Hazard trocou olhares com Somers. “Eu pensei que Adaline estava no
intervalo. Ou dar um passeio. ”

“De manhã, ela fez algo assim. Mas à tarde, ela estava em casa. Estou certo
disso. Eu a ouvi lá em cima, ouvindo um ditado de Thomas. "

"Você tem certeza?" Perguntou Somers.

"E eu o vi", disse Leza, como se estivesse apenas se lembrando.

"O que? Quem? Quando?"

“Sim, eu quase esqueci. Thomas, ele saiu de casa e começou a andar em


direção à estrada principal. Ele tinha mudado de roupa até então - você ouviu
sobre o ajuste que ele fez, eu suponho - e ele estava usando suas roupas de
passeio. Ele tinha um guarda-chuva também - a chuva intermitente, você vê. ”

"Ele parecia chateado?"

“Oh, Deus, sim. Ele estava emburrado sob o guarda-chuva, praticamente


rastejando para dentro do próprio casaco, mas garantiu que o víssemos e
víssemos como ele estava zangado. ”

"Você fez mais alguma coisa ontem?"

“Depois de começar o jantar, Ran e eu escapamos para o fogão. Nós sabíamos


que estaria vazio. Nem Ran nem eu sabemos nada sobre armas, mas era uma
questão de princípio. Eu não seria mantida em uma cozinha por conta de
Thomas. Quando terminamos de olhar ao redor, nós dois voltamos para a
casa. Isso está de acordo com o que Ran te disse? Receio que ele seja minha
única testemunha. ”

"Acho que isso é tudo que precisamos de você, Sra. Weaver", disse Somers,
pondo-se de pé. “Uma última coisa: você saiu de casa hoje?”

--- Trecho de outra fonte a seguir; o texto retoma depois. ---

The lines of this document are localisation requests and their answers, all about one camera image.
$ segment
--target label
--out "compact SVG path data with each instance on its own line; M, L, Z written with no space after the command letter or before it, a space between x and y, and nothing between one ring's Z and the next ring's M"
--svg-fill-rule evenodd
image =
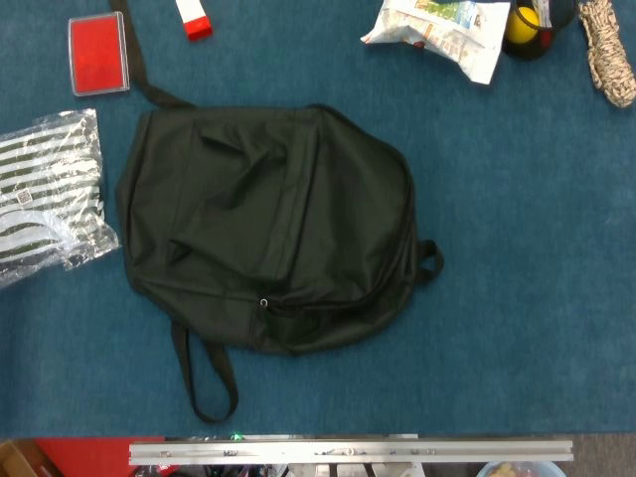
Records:
M194 22L206 16L199 0L177 0L177 8L183 23Z
M26 206L30 202L33 202L33 197L31 197L29 189L22 189L20 192L18 192L16 194L16 199L18 199L18 202L21 206Z
M533 0L533 5L539 16L539 26L550 28L553 25L550 22L550 0Z
M476 5L474 2L437 3L432 0L416 0L415 8L469 29Z

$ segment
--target rope
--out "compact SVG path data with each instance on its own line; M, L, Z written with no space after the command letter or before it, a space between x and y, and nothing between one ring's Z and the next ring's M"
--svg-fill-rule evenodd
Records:
M636 98L636 79L618 37L618 23L609 0L579 4L580 20L587 34L587 60L592 81L607 99L627 107Z

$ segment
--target fabric strap
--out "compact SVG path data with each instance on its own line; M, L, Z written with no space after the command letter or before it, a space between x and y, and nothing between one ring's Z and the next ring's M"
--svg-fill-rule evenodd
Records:
M128 70L130 77L135 84L141 89L144 95L154 104L162 108L174 108L174 107L194 107L194 104L185 101L160 87L151 84L148 81L148 74L146 72L146 66L141 53L141 46L139 45L139 39L135 33L135 28L132 23L132 17L130 15L130 9L128 8L128 2L126 0L109 0L110 8L113 11L121 12L123 15L124 29L126 35L126 50L128 55ZM226 349L217 344L205 343L206 352L210 363L215 371L219 374L221 381L223 382L228 395L230 397L230 408L223 417L212 417L207 415L199 408L197 404L197 395L192 379L192 366L190 362L190 332L182 324L173 320L172 322L172 342L179 358L179 364L181 365L181 372L183 374L183 381L186 385L186 391L190 397L190 403L195 414L200 420L208 423L216 423L226 420L230 417L239 405L239 390L237 388L237 382L235 380L235 374L232 369L230 358L226 352Z
M200 420L208 423L226 420L237 409L237 405L239 405L239 390L237 389L235 374L226 349L221 345L205 343L210 363L219 374L221 381L223 381L228 391L228 396L230 396L230 408L228 412L223 417L211 417L202 412L197 404L197 396L192 383L192 366L190 365L190 333L185 326L176 321L172 322L172 342L175 345L177 358L179 358L179 364L181 365L183 381L186 385L186 391L190 397L190 403L192 404L195 414Z
M146 73L146 64L141 53L139 39L135 33L135 27L132 23L130 9L126 0L110 0L110 8L113 11L121 12L123 15L123 24L126 35L126 52L128 55L128 71L131 79L137 84L144 95L159 107L193 107L194 104L185 101L160 87L151 84L148 81Z
M434 258L435 268L420 268L417 271L417 282L428 283L434 280L444 268L444 255L433 240L423 240L417 244L417 262L422 263L427 258Z

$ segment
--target striped fabric
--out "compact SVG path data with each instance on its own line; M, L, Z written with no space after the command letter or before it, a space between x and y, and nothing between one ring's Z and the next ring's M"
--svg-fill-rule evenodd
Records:
M92 109L0 136L0 287L43 266L72 267L116 247L103 220Z

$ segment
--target metal rail
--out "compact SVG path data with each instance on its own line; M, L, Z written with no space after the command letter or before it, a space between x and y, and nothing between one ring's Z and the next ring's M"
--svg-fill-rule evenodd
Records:
M288 439L136 443L131 465L570 461L569 440Z

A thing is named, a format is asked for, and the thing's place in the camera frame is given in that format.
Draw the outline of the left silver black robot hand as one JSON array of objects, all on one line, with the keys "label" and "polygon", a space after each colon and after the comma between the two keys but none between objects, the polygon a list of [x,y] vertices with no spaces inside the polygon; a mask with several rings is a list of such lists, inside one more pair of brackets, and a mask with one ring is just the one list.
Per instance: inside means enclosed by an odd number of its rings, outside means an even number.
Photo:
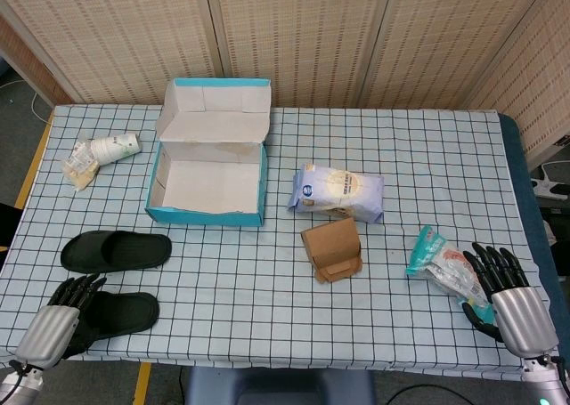
[{"label": "left silver black robot hand", "polygon": [[54,367],[66,352],[82,314],[106,283],[99,273],[64,280],[40,308],[18,345],[15,357],[24,369]]}]

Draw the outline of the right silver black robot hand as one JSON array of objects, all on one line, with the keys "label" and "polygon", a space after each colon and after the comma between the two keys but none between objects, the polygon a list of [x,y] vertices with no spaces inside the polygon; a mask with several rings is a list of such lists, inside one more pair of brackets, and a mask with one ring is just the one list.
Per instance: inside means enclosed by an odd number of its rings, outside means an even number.
[{"label": "right silver black robot hand", "polygon": [[539,294],[530,286],[518,259],[502,247],[472,244],[465,251],[493,311],[495,324],[481,319],[471,306],[461,307],[472,326],[523,360],[549,355],[558,347],[558,335],[549,311]]}]

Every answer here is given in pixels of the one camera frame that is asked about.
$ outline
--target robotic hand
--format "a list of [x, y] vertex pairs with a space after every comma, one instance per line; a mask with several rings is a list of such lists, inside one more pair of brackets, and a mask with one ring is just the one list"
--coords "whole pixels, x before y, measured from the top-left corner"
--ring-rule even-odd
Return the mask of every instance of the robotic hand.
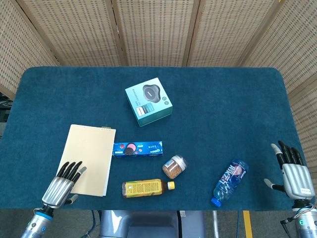
[[66, 162], [61, 167], [56, 177], [51, 181], [42, 198], [44, 206], [42, 208], [34, 209], [35, 214], [27, 225], [21, 238], [41, 238], [48, 224], [53, 220], [54, 210], [60, 208], [64, 204], [73, 204], [78, 198], [78, 195], [75, 194], [67, 199], [73, 186], [81, 174], [86, 170], [86, 167], [82, 167], [77, 172], [82, 162], [79, 162], [76, 165], [75, 162], [71, 163], [69, 166], [68, 164], [69, 162]]
[[267, 178], [264, 182], [274, 190], [285, 192], [294, 200], [292, 207], [294, 216], [280, 221], [288, 237], [291, 238], [287, 223], [296, 220], [297, 237], [317, 238], [317, 210], [310, 202], [315, 197], [315, 191], [310, 173], [303, 159], [295, 148], [290, 148], [282, 141], [278, 141], [281, 150], [275, 144], [271, 147], [275, 151], [279, 166], [282, 171], [284, 185], [273, 184]]

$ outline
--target earbuds box
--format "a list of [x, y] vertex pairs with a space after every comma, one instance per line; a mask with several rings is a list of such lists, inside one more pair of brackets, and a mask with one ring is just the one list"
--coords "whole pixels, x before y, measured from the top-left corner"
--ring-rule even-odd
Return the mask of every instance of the earbuds box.
[[159, 78], [125, 89], [139, 126], [144, 126], [172, 113], [170, 102]]

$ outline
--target yellow bottle label
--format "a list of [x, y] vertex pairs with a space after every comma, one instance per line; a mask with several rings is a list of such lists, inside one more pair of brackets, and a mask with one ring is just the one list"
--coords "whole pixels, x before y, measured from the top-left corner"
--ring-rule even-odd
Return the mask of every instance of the yellow bottle label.
[[126, 197], [142, 197], [162, 194], [159, 179], [131, 181], [125, 183]]

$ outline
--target glass jar
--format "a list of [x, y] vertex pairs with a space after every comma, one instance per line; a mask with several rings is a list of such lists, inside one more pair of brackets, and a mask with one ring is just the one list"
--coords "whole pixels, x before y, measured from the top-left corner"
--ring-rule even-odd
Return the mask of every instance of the glass jar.
[[163, 171], [170, 179], [174, 179], [183, 172], [186, 167], [186, 160], [181, 155], [174, 155], [163, 165]]

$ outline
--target beige notebook
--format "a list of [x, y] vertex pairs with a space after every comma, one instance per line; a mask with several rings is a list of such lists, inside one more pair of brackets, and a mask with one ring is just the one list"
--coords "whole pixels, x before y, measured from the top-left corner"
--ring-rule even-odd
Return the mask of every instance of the beige notebook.
[[87, 167], [71, 193], [105, 196], [110, 172], [115, 129], [71, 125], [60, 160], [60, 167], [69, 161]]

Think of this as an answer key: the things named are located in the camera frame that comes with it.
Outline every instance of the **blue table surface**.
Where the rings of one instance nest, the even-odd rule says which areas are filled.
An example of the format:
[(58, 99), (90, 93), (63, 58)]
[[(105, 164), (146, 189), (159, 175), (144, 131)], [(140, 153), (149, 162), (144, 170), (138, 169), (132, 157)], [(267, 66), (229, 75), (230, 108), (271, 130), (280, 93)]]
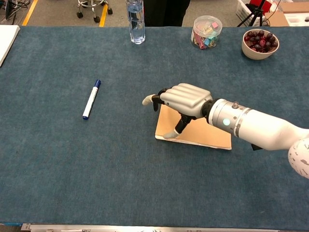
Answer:
[(309, 229), (309, 179), (287, 151), (156, 140), (141, 104), (186, 82), (307, 127), (308, 29), (267, 28), (280, 47), (261, 61), (241, 51), (247, 30), (202, 51), (191, 28), (146, 28), (135, 45), (127, 28), (21, 27), (0, 68), (0, 222)]

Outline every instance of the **white bowl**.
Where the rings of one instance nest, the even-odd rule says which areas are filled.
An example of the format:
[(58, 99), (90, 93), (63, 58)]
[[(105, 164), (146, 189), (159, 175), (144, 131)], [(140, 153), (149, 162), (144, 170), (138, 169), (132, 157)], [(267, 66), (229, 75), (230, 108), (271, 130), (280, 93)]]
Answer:
[[(252, 30), (249, 30), (249, 31), (256, 31), (256, 32), (259, 32), (261, 29), (252, 29)], [(264, 32), (265, 32), (265, 36), (267, 36), (270, 32), (267, 31), (267, 30), (264, 30), (262, 29)], [(265, 52), (265, 53), (261, 53), (261, 52), (256, 52), (256, 51), (253, 51), (251, 48), (248, 47), (248, 45), (245, 43), (245, 36), (247, 35), (247, 33), (249, 32), (247, 31), (246, 33), (244, 33), (243, 37), (242, 37), (242, 45), (241, 45), (241, 48), (242, 48), (242, 52), (245, 54), (246, 57), (250, 58), (250, 59), (255, 59), (255, 60), (260, 60), (260, 59), (266, 59), (267, 57), (271, 56), (272, 54), (274, 54), (279, 46), (280, 46), (280, 43), (279, 43), (279, 40), (278, 38), (273, 35), (275, 38), (276, 38), (276, 41), (278, 42), (278, 46), (271, 52)]]

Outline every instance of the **cherries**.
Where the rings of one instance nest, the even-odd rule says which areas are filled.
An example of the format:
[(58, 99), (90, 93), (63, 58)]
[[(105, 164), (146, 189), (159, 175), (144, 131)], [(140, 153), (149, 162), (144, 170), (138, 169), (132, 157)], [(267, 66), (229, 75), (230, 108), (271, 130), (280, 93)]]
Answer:
[(258, 32), (249, 31), (245, 35), (244, 41), (250, 49), (261, 53), (272, 51), (274, 48), (278, 47), (276, 37), (272, 33), (265, 35), (264, 30), (260, 30)]

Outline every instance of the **tripod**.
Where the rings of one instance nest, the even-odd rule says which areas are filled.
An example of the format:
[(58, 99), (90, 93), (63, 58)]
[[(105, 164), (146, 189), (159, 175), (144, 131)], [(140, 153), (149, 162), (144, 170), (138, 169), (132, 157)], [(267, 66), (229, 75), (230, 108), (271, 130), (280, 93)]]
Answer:
[(260, 17), (260, 27), (262, 26), (262, 23), (263, 23), (263, 10), (262, 10), (262, 7), (264, 5), (266, 0), (262, 0), (261, 1), (261, 4), (259, 5), (258, 8), (255, 8), (250, 15), (248, 15), (248, 17), (246, 17), (240, 24), (238, 24), (237, 27), (240, 27), (242, 24), (244, 24), (252, 15), (253, 15), (253, 19), (251, 20), (250, 24), (249, 24), (249, 27), (252, 27), (256, 18), (259, 16)]

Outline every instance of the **floor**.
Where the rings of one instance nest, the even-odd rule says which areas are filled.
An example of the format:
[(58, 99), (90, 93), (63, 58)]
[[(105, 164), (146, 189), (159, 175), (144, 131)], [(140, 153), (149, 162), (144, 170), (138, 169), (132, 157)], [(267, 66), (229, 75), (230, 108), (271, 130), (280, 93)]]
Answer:
[[(30, 0), (27, 8), (17, 12), (14, 24), (24, 26), (90, 26), (90, 27), (126, 27), (126, 5), (124, 0), (109, 0), (113, 14), (105, 15), (103, 7), (96, 8), (96, 14), (101, 18), (95, 23), (90, 9), (83, 10), (83, 18), (76, 16), (77, 0)], [(238, 0), (191, 0), (184, 17), (183, 26), (191, 27), (200, 15), (212, 15), (221, 20), (224, 27), (235, 27), (240, 23), (236, 16)], [(4, 10), (0, 10), (0, 22)], [(12, 20), (1, 22), (12, 24)], [(0, 232), (19, 232), (20, 227), (0, 225)]]

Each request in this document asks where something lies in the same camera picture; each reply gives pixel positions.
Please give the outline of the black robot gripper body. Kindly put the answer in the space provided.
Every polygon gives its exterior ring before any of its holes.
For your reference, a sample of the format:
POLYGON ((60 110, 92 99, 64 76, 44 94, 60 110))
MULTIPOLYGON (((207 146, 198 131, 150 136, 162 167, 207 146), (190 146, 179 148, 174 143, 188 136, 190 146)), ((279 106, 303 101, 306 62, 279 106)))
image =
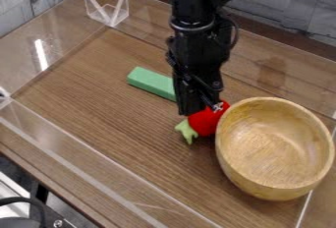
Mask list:
POLYGON ((230 59, 238 38, 235 22, 219 22, 199 31, 175 30, 167 39, 167 62, 174 75, 188 81, 194 74, 214 88, 223 89, 220 67, 230 59))

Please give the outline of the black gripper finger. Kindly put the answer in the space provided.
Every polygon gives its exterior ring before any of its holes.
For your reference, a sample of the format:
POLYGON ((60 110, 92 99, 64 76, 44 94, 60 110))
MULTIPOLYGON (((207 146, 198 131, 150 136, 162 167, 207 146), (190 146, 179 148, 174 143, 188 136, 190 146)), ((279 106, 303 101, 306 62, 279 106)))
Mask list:
POLYGON ((206 108, 208 107, 214 112, 220 111, 223 102, 220 101, 219 93, 222 88, 214 88, 194 74, 190 75, 190 80, 195 80, 200 84, 200 96, 206 108))
POLYGON ((200 84, 195 80, 186 81, 175 74, 174 88, 180 115, 191 116, 206 109, 200 96, 200 84))

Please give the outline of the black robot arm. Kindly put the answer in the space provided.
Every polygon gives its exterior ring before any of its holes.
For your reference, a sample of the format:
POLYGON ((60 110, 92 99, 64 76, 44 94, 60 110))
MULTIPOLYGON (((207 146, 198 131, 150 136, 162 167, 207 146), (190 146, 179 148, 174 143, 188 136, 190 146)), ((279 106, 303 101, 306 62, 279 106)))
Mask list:
POLYGON ((224 10, 231 0, 171 0, 167 62, 179 113, 222 109, 220 68, 238 42, 238 25, 224 10))

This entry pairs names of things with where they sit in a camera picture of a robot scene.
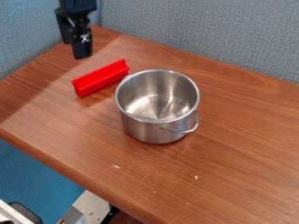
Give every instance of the red block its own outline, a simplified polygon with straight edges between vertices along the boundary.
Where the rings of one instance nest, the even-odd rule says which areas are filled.
[[[121,81],[128,75],[129,67],[124,59],[113,62],[112,64],[103,66],[96,71],[87,73],[71,83],[75,87],[75,91],[80,97],[91,95],[101,88]]]

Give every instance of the gray fabric wall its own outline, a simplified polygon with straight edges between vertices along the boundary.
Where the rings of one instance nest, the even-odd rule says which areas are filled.
[[[0,1],[0,80],[61,40],[57,6],[59,0]],[[92,22],[99,23],[99,11]]]
[[[298,0],[101,0],[101,24],[299,83]]]

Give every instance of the pot rim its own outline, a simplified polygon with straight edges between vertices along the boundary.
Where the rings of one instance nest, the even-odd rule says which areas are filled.
[[[144,119],[140,119],[140,118],[136,118],[132,114],[128,114],[124,110],[123,110],[123,107],[120,106],[120,103],[119,103],[119,100],[117,100],[117,96],[119,96],[119,91],[120,91],[120,88],[124,86],[124,84],[131,80],[133,79],[136,76],[139,75],[144,75],[149,72],[168,72],[171,74],[179,74],[183,78],[185,78],[189,83],[192,84],[193,86],[193,89],[195,89],[195,92],[196,92],[196,102],[193,103],[193,106],[192,108],[188,110],[188,112],[177,117],[175,117],[173,119],[169,119],[169,120],[163,120],[163,121],[147,121]],[[179,73],[179,72],[175,72],[173,70],[169,70],[169,69],[163,69],[163,68],[153,68],[153,69],[147,69],[144,71],[140,71],[137,73],[133,73],[133,74],[129,74],[120,82],[120,84],[117,85],[116,87],[116,94],[115,94],[115,99],[116,99],[116,105],[117,105],[117,108],[120,109],[120,111],[128,116],[131,117],[132,119],[135,119],[136,121],[141,122],[141,123],[171,123],[171,122],[176,122],[179,120],[181,120],[184,117],[187,117],[193,111],[196,111],[196,108],[199,107],[199,104],[200,104],[200,98],[201,98],[201,95],[200,95],[200,90],[197,88],[197,85],[196,83],[193,82],[193,80],[187,76],[184,75],[183,73]]]

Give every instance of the stainless steel pot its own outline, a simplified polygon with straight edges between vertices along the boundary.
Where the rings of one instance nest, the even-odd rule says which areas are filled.
[[[168,144],[197,129],[199,102],[193,81],[165,69],[127,76],[116,89],[124,131],[149,144]]]

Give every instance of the wooden table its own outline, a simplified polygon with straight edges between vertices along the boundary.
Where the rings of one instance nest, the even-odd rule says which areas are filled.
[[[298,223],[299,87],[119,32],[93,34],[91,58],[57,44],[0,81],[1,138],[143,223]],[[196,81],[200,128],[181,141],[124,134],[117,84],[76,96],[71,80],[121,58],[131,73],[164,67]]]

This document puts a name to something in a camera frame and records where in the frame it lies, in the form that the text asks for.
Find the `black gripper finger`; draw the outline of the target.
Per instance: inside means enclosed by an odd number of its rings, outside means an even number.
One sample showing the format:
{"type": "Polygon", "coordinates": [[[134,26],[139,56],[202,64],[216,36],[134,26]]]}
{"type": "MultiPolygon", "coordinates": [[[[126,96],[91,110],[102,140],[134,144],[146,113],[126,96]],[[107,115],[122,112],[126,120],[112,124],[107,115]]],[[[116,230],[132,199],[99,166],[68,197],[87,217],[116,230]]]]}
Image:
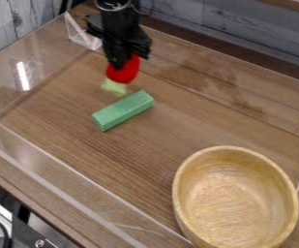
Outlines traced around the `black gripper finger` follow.
{"type": "Polygon", "coordinates": [[[132,55],[132,48],[123,40],[103,39],[103,47],[107,56],[107,62],[115,70],[120,70],[132,55]]]}
{"type": "Polygon", "coordinates": [[[144,59],[150,59],[151,40],[136,40],[134,42],[135,53],[144,59]]]}

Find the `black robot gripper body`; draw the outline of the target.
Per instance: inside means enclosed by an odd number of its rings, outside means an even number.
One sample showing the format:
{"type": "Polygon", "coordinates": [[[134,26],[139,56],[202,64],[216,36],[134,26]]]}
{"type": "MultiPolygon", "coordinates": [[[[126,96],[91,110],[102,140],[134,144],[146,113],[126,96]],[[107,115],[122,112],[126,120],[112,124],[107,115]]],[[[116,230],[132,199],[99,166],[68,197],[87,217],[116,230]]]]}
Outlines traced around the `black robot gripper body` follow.
{"type": "Polygon", "coordinates": [[[84,17],[87,22],[87,32],[103,39],[123,40],[134,50],[136,40],[151,40],[150,35],[140,26],[140,15],[132,8],[118,12],[100,11],[84,17]]]}

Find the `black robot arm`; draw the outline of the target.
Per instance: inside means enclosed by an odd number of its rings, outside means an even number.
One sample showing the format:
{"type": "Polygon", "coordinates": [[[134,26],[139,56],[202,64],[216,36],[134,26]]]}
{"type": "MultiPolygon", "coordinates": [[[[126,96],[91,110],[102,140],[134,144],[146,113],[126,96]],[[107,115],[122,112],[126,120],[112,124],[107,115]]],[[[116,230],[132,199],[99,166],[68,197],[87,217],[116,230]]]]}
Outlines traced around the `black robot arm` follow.
{"type": "Polygon", "coordinates": [[[107,62],[119,70],[132,55],[150,58],[151,37],[140,26],[140,0],[94,0],[99,12],[86,15],[86,32],[103,42],[107,62]]]}

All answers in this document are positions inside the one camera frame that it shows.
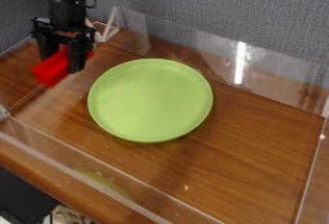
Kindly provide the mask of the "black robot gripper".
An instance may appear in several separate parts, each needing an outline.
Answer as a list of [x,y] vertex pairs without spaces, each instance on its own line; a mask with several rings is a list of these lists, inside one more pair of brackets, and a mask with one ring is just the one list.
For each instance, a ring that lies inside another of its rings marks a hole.
[[51,57],[60,44],[68,45],[68,70],[84,69],[88,49],[95,41],[95,30],[84,24],[85,0],[49,0],[49,16],[35,16],[32,37],[37,40],[41,60]]

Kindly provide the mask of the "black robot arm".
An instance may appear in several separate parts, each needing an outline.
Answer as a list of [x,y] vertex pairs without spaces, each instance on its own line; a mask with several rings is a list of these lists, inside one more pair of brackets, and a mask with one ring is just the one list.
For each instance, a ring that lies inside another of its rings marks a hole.
[[87,54],[93,50],[96,30],[85,25],[85,10],[93,9],[85,0],[49,0],[49,17],[32,17],[32,37],[37,40],[41,61],[59,51],[59,45],[68,46],[71,74],[84,69]]

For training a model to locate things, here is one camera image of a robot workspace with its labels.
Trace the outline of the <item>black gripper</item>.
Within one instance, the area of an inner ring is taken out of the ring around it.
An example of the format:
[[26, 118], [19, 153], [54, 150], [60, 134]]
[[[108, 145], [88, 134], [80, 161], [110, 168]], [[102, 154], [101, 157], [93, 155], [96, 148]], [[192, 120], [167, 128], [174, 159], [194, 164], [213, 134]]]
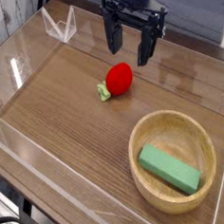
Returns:
[[110, 52], [115, 55], [122, 47], [121, 25], [141, 29], [138, 65], [146, 65], [163, 37], [168, 9], [157, 0], [102, 0], [101, 10]]

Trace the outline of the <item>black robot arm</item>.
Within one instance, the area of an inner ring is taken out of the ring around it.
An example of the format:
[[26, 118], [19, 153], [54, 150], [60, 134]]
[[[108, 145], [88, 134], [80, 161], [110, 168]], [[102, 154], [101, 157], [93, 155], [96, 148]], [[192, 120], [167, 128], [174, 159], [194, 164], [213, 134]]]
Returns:
[[146, 65], [165, 33], [167, 8], [156, 0], [102, 0], [101, 10], [110, 52], [122, 48], [122, 26], [129, 26], [141, 32], [138, 65]]

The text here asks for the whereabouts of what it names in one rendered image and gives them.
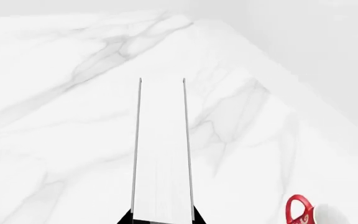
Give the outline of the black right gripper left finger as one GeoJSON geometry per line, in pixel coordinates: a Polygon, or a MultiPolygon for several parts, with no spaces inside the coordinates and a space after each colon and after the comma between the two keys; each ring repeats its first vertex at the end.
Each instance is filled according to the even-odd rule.
{"type": "Polygon", "coordinates": [[[139,142],[141,91],[142,91],[142,78],[139,78],[138,93],[137,93],[137,116],[136,116],[136,127],[135,127],[134,160],[133,160],[133,171],[132,171],[131,208],[117,222],[117,224],[133,224],[135,184],[136,184],[136,173],[137,173],[137,155],[138,155],[138,142],[139,142]]]}

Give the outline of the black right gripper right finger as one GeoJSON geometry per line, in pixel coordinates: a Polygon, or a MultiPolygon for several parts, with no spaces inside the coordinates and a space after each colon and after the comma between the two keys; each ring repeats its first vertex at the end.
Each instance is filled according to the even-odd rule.
{"type": "Polygon", "coordinates": [[[186,94],[186,78],[183,78],[183,96],[184,96],[184,107],[185,107],[185,127],[186,127],[186,145],[188,154],[188,173],[190,183],[190,201],[191,201],[191,217],[192,224],[206,224],[201,214],[194,205],[194,191],[193,191],[193,177],[192,177],[192,165],[191,165],[191,148],[190,148],[190,132],[188,122],[188,106],[187,106],[187,94],[186,94]]]}

"Não", disse Leza. “Nem uma vez. Agora, fui honesto com você. Seja honesto
comigo: estamos todos em perigo, não estamos? Isso é mais do que parece. ”

Somers olhou para Hazard.


"Alguém matou Ran", disse Hazard com um encolher de ombros. "Quem iria
querer fazer isso?"

“Não sei”, disse Leza.

“Então eu diria que estamos com muitos problemas.”

I N O CORREDOR, a luz das janelas tinha virado azul, e deu tudo o que um
aspecto marinha, como se a casa estivesse afundando em águas escuras. A luz
moribunda e sua cor oceânica combinavam com a situação, pensou Hazard:
ela revestia a casa com o tom certo de uma futilidade mórbida. Em contraste,
porém, o cheiro de mussarela quente e o borbulhar do molho de tomate
vinham da cozinha, e Hazard tinha certeza de que ninguém em um navio
naufragando jamais se enchera de lasanha quente.

“Isso realmente não está certo”, murmurou Somers.

"Sim, a coisa toda foi bagunçada desde o início."

"O que? Não, quero dizer - lasanha? No dia de Ação de Graças?"

Hazard conseguiu engolir o que queria dizer, mas por pouco.

"E agora?" Somers perguntou enquanto eles se moviam pelo


corredor. "Vamos confrontar Adaline sobre sua mentira?"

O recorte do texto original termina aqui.